Action item: Using the data beneath this instruction, retype only the lines from the one that contains "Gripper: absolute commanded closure" down to the one that contains "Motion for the", both included, exactly as they appear.

Given data Block Start

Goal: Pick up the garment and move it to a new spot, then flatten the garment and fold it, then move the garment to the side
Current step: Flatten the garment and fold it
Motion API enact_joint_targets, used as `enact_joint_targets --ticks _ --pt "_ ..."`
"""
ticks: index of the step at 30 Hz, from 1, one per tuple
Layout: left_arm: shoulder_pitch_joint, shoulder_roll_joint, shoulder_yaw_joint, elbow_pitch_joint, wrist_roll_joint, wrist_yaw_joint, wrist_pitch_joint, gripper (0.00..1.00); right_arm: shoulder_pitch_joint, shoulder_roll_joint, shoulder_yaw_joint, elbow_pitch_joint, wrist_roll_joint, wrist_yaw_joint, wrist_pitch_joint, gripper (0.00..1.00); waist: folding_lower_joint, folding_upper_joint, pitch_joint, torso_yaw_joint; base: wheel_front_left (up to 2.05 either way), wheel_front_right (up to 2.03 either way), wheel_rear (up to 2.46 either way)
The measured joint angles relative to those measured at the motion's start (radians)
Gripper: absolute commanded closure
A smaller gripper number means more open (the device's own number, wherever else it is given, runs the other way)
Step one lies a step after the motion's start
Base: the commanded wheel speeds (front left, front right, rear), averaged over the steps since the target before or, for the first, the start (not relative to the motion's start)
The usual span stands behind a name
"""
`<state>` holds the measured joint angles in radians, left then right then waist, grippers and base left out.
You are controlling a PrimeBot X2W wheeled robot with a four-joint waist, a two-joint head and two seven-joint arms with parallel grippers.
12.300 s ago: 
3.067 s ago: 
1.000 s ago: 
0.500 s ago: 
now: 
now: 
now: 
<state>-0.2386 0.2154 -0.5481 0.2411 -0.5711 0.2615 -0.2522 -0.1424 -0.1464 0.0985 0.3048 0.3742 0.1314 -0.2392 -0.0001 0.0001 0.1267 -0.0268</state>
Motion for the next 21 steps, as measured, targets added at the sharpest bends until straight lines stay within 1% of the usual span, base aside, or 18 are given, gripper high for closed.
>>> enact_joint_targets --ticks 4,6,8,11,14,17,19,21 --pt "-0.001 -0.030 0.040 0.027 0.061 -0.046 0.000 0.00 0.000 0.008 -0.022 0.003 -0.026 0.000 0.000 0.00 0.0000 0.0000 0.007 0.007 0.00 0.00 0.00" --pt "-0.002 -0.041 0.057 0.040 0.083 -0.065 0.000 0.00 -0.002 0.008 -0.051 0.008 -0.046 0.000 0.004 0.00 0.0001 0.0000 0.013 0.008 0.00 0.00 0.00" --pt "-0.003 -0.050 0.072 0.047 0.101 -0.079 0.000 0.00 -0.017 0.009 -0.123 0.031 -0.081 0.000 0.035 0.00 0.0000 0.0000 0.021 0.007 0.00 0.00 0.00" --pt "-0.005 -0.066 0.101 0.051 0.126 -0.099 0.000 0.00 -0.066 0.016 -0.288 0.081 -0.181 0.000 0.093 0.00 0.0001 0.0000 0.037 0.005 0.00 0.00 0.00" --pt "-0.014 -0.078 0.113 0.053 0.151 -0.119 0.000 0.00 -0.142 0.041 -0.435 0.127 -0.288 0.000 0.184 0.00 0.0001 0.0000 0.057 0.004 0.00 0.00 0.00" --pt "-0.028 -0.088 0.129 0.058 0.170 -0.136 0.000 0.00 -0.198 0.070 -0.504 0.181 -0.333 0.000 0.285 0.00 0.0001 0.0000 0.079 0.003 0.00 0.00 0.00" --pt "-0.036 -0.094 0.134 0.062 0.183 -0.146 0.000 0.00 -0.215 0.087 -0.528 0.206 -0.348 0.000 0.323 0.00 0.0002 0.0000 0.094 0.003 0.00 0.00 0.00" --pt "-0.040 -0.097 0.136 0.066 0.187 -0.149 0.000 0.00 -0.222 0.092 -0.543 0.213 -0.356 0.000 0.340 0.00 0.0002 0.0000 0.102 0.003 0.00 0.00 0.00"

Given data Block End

Task result:
Gripper: absolute commanded closure
A smaller gripper number means more open (the device's own number, wherever else it is given, runs the other way)
Step one lies a step after the motion's start
Base: the commanded wheel speeds (front left, front right, rear), averaged over the steps since the target before or, for the first, the start (not relative to the motion's start)
The usual span stands behind a name
"""
`<state>` holds the measured joint angles in radians, left then right then waist, grippers and base left out.
You are controlling a PrimeBot X2W wheeled robot with a four-joint waist, a two-joint head and two seven-joint arms with parallel grippers.
12.300 s ago: 
3.067 s ago: 
1.000 s ago: 
0.500 s ago: 
now: 
now: 
now: 
<state>-0.2386 0.2154 -0.5481 0.2411 -0.5711 0.2615 -0.2522 -0.1424 -0.1464 0.0985 0.3048 0.3742 0.1314 -0.2392 -0.0001 0.0001 0.1267 -0.0268</state>
Motion for the next 21 steps, as measured, targets added at the sharpest bends until straight lines stay within 1% of the usual span, base aside, or 18 are given, gripper high for closed.

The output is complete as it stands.